Por Hugo Cox.- Desde que comenzó la erupción del volcán social han pasado más de 67 días, período en que ha ocurrido una serie de hechos que van cambiando la fisonomía del país y que en forma casi imperceptible van conformando las líneas gruesas de un país que deja el siglo XX, para entrar al siglo XXl con todas las complejidades que esto trae.
Las demandas de mayor igualdad, de mayor tolerancia y fraternidad acompañadas de una mayor libertad, configuran las líneas por las cuales transitará la construcción de la nueva Constitución, cuyo itinerario está definido, muy a contrapelo de los sectores conservadores de la sociedad chilena, tras un acuerdo fraguado por dirigentes políticos en el escenario del Congreso y con presencia de la prensa (el gobierno estuvo ausente en dicho acuerdo).
Pero detrás de este principio político de construcción no hay, a la fecha, un itinerario de lo social que dé cuenta de las reformas estructurales al modelo. Solo nos encontramos con algunas medidas que no hacen sentido en la ciudadanía y, por parte de la Presidencia, con un discurso que apela constantemente desde el minuto uno del estallido al “enemigo interno”, a la participación de fuerzas extranjeras en la crisis, y la represión por parte del gobierno.
Para justificar lo anterior, el Presidente en todas las entrevistas a medios extranjeros ha negado la violación de derechos humanos, pese a que son hechos que han sido ratificados por tres organismos internacionales como son Amnistía Internacional, Human Rights Watch y la Oficina de la Alta Comisionada de Derechos Humanos de Naciones Unidas, y además por el Instituto de Derechos Humanos. En cuanto a la intervención extranjera, saca a colación un informe de “Big Data” que a poco andar no tiene padres y adolece de toda seriedad, y es descartado por los Tribunales de Justicia, el Ministerio Público, y por la sociedad en general.
Por otra parte, la credibilidad del Presidente de la República y de sus ministros es muy baja, como lo informan las distintas encuestas que se han hecho últimamente, incluso la de CADEM que es una encuestadora con fuertes vínculos con el gobierno.

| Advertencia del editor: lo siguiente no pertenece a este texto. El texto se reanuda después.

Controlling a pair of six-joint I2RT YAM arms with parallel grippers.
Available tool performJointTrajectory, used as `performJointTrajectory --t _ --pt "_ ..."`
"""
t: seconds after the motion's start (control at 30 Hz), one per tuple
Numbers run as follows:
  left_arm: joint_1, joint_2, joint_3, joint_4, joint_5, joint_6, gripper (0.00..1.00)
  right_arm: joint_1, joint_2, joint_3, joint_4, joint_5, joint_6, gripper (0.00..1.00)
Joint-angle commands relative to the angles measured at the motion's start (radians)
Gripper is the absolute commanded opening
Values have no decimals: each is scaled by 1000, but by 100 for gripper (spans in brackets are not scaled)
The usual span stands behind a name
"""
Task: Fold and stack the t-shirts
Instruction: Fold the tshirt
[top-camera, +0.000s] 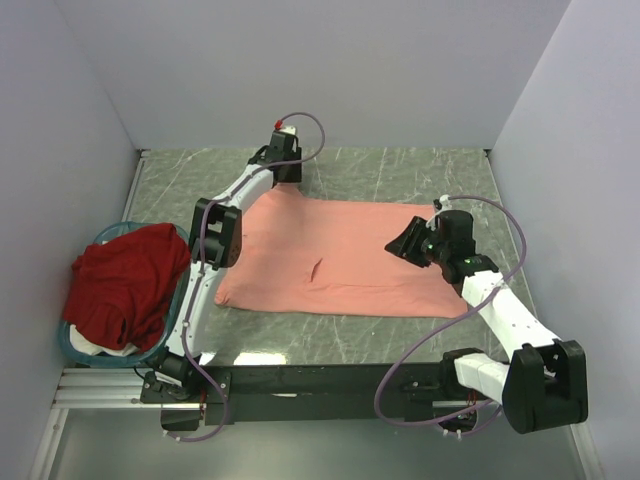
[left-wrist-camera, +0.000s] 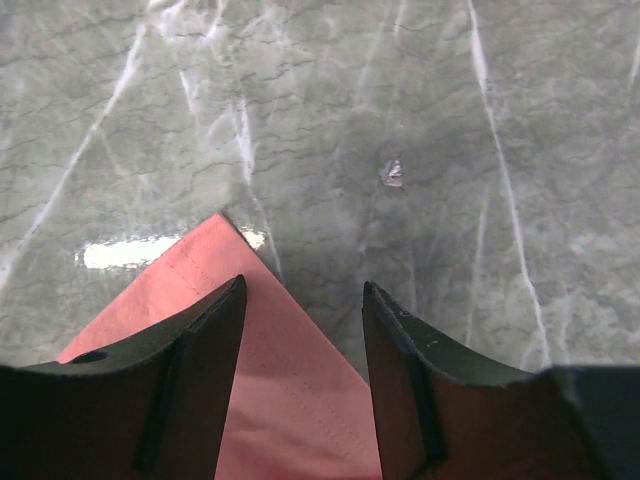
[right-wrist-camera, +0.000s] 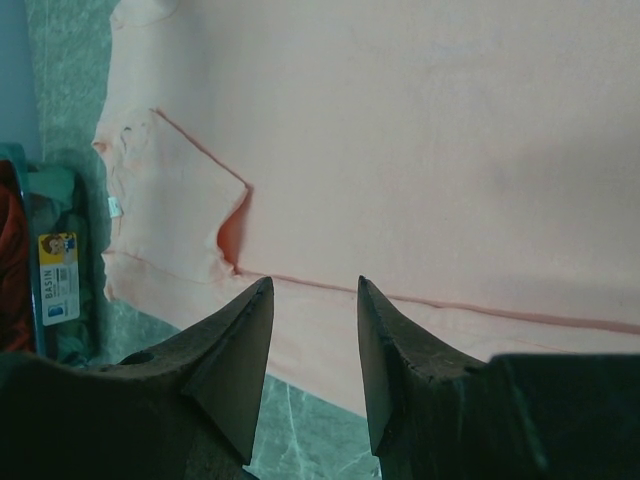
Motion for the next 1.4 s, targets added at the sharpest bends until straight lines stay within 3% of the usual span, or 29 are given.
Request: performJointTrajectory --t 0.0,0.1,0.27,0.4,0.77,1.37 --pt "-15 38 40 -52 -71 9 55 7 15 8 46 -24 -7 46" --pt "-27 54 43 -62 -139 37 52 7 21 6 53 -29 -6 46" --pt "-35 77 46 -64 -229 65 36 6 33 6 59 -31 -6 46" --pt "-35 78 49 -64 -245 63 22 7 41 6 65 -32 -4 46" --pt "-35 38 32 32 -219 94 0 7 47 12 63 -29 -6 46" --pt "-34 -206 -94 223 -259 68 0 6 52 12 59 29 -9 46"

El hecho de que el Presidente niegue esa realidad, es altamente peligroso para la estabilidad del país. La negación no resuelve los problemas ni los hace desaparecer. El solo hecho de ignorar lo que ocurre en toda su complejidad nos lleva directamente a no darle existencia, a rechazar los hechos, y lleva al gobierno y al Presidente a confundir sus deseos con la realidad, las buenas intenciones con la racionalidad. Este mecanismo de defensa del gobierno -que se expresa en el Presidente de la República- es la reacción psicológica que es fácil de comprender, pero mortífero para orientarse y actuar.
En el gobierno se ve una terquedad en la proclamación muy genérica de su verdad, que no logra desmentir nada de lo que ocurre en la calle, como la violación a los derechos humanos. A esta altura de los acontecimientos existe una penosa sensación de delirio político, ya que el gobierno en la figura del Presidente no asume ni siquiera la posibilidad de haber cometido errores, solo se insiste en la misma tecla que ya no es creíble. Pero lo más curioso de todo es que los sectores más cercanos al gobierno no son capaces de despertar de su ensoñación al Ejecutivo y a quien lo dirige.
Pero el peligro de esta negación de realidad está dado por el defecto de fondo del discurso político y social, con una gran dosis de irresponsabilidad y autocomplacencia, transformándose en un caldo de cultivo tanto del sectarismo como de la banalidad. La negación de la realidad lleva a confundir la ideología con la razón y la eficacia con la propaganda.
En síntesis, lo peligroso de la falta de realismo, es que el realismo se ha transformado en un lujo, y que el gobierno no se puede permitir, en tiempos de crisis, que las decisiones sean hijas de la insensatez y de la estupidez.